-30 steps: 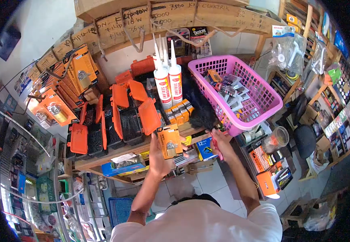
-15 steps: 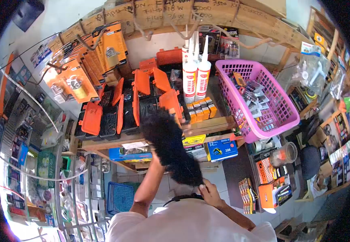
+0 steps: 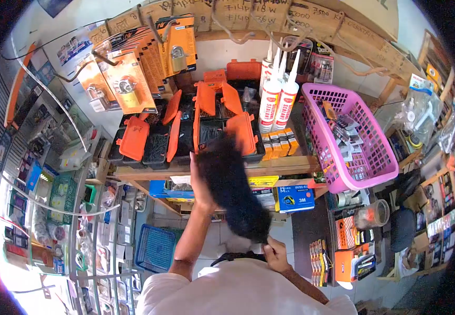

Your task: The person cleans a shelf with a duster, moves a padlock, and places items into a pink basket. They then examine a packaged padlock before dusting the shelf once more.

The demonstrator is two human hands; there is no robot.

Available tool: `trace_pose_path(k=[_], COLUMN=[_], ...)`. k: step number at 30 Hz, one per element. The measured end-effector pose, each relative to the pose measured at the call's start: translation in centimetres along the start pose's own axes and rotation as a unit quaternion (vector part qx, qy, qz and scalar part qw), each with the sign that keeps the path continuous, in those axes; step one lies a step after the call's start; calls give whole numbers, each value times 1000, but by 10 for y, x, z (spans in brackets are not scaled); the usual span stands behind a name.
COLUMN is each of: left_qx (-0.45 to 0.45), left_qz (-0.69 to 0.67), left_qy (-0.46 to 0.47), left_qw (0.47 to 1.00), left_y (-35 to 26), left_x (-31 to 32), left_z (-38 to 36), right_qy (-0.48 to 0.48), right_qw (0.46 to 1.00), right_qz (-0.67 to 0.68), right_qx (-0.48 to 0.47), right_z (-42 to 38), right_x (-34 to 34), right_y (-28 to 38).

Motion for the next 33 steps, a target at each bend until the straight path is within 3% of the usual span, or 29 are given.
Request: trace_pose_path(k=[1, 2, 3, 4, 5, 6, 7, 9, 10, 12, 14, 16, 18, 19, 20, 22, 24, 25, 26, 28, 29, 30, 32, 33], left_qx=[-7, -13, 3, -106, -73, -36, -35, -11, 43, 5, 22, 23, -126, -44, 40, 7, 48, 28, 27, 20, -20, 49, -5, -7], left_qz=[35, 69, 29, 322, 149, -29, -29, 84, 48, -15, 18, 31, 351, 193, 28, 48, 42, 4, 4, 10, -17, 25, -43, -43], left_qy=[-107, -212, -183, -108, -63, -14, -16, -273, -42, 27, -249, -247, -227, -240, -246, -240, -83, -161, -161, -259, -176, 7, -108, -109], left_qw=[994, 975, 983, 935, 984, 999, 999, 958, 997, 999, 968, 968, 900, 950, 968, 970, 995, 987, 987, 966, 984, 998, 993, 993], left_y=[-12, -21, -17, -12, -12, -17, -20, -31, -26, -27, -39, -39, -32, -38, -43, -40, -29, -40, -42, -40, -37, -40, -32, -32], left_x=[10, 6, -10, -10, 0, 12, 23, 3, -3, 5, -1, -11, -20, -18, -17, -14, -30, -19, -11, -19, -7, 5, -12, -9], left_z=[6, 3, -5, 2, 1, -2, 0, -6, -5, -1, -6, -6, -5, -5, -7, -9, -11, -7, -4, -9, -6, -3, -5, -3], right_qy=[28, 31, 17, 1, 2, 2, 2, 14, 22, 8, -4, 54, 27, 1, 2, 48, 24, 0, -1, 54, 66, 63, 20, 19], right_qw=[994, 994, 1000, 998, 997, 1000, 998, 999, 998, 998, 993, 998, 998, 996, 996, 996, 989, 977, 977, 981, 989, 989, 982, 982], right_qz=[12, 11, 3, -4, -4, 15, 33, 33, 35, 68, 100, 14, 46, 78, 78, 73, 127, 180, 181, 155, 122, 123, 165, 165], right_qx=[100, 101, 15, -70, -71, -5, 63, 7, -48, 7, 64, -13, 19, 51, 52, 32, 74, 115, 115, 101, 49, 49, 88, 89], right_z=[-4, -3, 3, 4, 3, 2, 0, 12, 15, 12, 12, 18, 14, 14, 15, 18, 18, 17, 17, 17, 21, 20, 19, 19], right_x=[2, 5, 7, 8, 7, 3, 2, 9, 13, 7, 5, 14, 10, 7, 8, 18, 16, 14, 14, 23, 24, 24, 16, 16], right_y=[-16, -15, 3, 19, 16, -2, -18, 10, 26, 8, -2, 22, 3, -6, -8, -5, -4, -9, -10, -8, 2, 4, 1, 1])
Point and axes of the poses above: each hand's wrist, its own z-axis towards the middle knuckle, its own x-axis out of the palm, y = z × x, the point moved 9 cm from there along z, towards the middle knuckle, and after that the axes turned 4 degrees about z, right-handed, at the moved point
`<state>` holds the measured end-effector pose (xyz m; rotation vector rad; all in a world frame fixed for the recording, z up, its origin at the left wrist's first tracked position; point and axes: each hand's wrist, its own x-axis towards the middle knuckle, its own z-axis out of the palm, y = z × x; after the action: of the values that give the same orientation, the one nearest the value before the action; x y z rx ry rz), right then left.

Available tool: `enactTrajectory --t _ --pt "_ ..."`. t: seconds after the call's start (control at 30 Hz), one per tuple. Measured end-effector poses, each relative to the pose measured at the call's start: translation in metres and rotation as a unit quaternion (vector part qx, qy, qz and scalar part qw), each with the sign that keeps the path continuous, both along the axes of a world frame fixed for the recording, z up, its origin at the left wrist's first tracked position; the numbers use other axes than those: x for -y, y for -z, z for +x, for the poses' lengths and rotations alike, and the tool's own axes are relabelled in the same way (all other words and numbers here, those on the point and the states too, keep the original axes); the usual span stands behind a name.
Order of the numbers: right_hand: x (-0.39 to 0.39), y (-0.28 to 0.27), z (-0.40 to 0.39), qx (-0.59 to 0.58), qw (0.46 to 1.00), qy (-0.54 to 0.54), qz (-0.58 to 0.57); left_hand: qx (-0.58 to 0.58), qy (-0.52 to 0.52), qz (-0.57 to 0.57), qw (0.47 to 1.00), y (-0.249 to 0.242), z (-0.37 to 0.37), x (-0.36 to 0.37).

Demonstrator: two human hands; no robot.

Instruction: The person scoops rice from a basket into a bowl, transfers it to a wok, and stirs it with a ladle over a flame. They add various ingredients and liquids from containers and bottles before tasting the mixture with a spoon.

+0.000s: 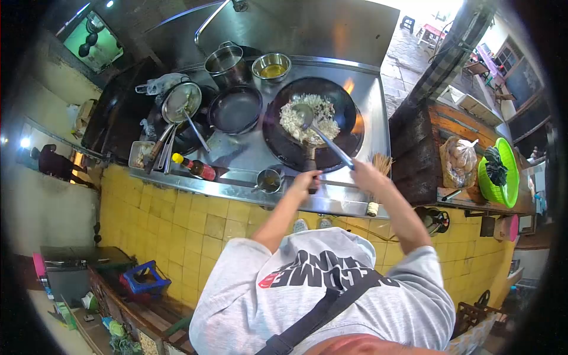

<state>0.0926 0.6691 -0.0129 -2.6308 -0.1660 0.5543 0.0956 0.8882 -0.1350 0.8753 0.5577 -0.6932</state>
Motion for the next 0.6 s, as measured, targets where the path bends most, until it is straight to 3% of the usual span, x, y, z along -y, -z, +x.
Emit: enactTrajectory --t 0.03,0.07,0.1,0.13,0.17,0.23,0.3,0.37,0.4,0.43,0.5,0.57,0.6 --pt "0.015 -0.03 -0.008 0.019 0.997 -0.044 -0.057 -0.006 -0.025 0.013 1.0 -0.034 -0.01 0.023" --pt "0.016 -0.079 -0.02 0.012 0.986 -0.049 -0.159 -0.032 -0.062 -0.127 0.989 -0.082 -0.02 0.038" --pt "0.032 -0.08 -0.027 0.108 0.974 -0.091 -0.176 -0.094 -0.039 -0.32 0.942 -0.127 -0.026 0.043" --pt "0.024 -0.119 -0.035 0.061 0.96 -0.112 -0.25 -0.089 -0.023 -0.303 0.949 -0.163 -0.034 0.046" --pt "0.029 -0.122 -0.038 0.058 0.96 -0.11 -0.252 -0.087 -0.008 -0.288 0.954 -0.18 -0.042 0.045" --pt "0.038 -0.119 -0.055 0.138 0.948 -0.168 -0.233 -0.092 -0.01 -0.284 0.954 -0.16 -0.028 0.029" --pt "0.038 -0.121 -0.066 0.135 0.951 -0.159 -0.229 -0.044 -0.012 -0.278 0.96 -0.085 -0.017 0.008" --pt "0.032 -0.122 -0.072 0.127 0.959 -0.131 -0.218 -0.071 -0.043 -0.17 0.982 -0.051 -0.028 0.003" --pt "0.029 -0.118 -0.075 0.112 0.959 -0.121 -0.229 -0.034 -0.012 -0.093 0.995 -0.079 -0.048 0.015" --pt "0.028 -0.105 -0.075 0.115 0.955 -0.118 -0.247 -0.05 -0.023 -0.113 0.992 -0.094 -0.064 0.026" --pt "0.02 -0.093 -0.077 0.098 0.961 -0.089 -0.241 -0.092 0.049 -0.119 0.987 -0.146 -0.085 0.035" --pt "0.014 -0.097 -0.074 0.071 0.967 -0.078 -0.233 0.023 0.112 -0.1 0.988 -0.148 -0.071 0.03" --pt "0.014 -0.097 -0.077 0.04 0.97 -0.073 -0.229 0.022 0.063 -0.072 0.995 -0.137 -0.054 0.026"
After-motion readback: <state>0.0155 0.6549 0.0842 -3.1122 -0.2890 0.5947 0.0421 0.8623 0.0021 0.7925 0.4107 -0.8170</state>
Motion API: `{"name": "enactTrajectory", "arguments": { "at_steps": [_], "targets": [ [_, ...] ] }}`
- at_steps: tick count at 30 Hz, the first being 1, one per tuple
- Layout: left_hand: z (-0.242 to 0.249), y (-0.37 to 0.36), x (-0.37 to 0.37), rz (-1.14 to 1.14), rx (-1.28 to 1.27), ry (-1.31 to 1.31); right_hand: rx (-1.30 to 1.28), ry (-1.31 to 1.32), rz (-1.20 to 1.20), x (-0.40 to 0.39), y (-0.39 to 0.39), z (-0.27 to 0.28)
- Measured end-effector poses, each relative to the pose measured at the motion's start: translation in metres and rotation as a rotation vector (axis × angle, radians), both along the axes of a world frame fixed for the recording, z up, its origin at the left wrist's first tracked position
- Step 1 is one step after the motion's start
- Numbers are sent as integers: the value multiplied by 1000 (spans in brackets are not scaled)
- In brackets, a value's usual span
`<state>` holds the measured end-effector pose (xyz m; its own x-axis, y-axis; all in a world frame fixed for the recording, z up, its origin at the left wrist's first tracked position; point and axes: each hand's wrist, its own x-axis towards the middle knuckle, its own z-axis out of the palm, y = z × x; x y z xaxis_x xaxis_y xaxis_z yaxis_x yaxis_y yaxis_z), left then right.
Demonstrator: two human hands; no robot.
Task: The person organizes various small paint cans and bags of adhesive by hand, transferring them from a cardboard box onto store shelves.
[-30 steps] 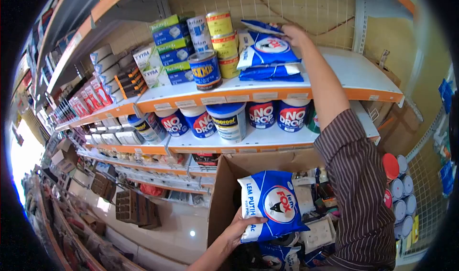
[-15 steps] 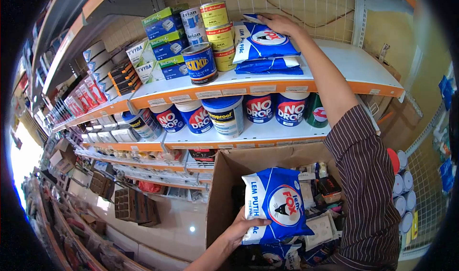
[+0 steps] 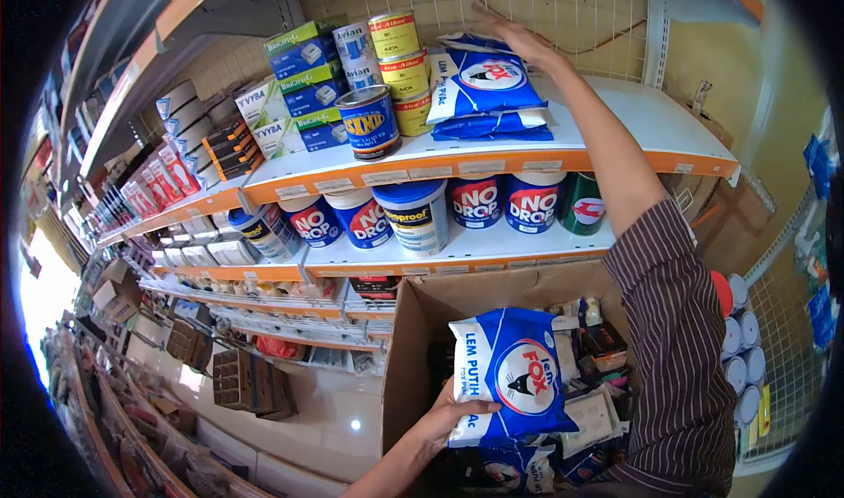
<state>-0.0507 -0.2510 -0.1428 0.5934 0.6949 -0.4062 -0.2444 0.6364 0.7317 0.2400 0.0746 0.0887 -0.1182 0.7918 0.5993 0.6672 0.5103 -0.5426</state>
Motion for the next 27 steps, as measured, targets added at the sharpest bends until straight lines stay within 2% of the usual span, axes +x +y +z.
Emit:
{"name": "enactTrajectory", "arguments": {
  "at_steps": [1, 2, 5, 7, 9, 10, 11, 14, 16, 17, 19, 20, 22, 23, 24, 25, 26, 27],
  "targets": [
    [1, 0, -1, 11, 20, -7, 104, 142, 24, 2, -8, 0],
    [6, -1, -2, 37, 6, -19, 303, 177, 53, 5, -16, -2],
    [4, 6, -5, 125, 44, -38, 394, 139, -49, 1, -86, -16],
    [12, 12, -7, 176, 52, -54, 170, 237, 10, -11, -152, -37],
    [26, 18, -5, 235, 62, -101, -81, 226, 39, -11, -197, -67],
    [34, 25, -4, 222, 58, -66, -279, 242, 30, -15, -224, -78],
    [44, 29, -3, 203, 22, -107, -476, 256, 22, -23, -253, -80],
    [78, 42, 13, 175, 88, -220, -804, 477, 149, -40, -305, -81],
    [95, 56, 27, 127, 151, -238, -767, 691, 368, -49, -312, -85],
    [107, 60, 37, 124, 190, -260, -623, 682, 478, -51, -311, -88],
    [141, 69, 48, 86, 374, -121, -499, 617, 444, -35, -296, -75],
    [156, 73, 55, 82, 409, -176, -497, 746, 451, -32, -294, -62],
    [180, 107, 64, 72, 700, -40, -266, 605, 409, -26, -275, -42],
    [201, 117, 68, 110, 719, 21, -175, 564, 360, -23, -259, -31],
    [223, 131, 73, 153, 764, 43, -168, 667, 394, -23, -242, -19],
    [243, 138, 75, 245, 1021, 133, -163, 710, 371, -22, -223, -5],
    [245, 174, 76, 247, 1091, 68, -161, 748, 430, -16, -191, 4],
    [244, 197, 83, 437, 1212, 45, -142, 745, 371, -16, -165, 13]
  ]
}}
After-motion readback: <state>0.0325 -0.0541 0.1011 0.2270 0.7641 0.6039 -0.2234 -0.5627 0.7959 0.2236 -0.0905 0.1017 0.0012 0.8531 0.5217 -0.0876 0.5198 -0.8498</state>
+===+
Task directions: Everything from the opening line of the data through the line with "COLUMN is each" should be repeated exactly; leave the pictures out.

Exercise response:
-30 steps: 
-15 steps: 
+0 steps: 

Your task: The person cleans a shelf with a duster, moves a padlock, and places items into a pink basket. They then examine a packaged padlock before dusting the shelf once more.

The demonstrator is two human hands; there is no robot.

Available tool: `trace_pose_path(k=[_], COLUMN=[_], ...)`. k: step number at 30 Hz, one per element. The measured end-effector pose, each relative to the pose measured at the call's start: translation in centimetres along the start pose's own axes and rotation as a unit quaternion (vector part qx, qy, qz and scalar part qw), each with the sign that keeps the path continuous, in those axes; step one lies a step after the call's start; calls give whole numbers, each value times 1000, but by 10 for y, x, z (spans in brackets are not scaled); the usual span stands behind a name.
COLUMN is each of: left_qx (-0.45 to 0.45), left_qz (-0.69 to 0.67), left_qy (-0.46 to 0.47), left_qw (0.47 to 1.00), left_y (-35 to 26), left_x (-31 to 32), left_z (-38 to 36), right_qy (-0.48 to 0.48), right_qw (0.46 to 1.00), right_qz (-0.67 to 0.68), right_qx (-0.48 to 0.47), right_z (-42 to 38), right_x (-34 to 34), right_y (-28 to 38).

This concludes the output.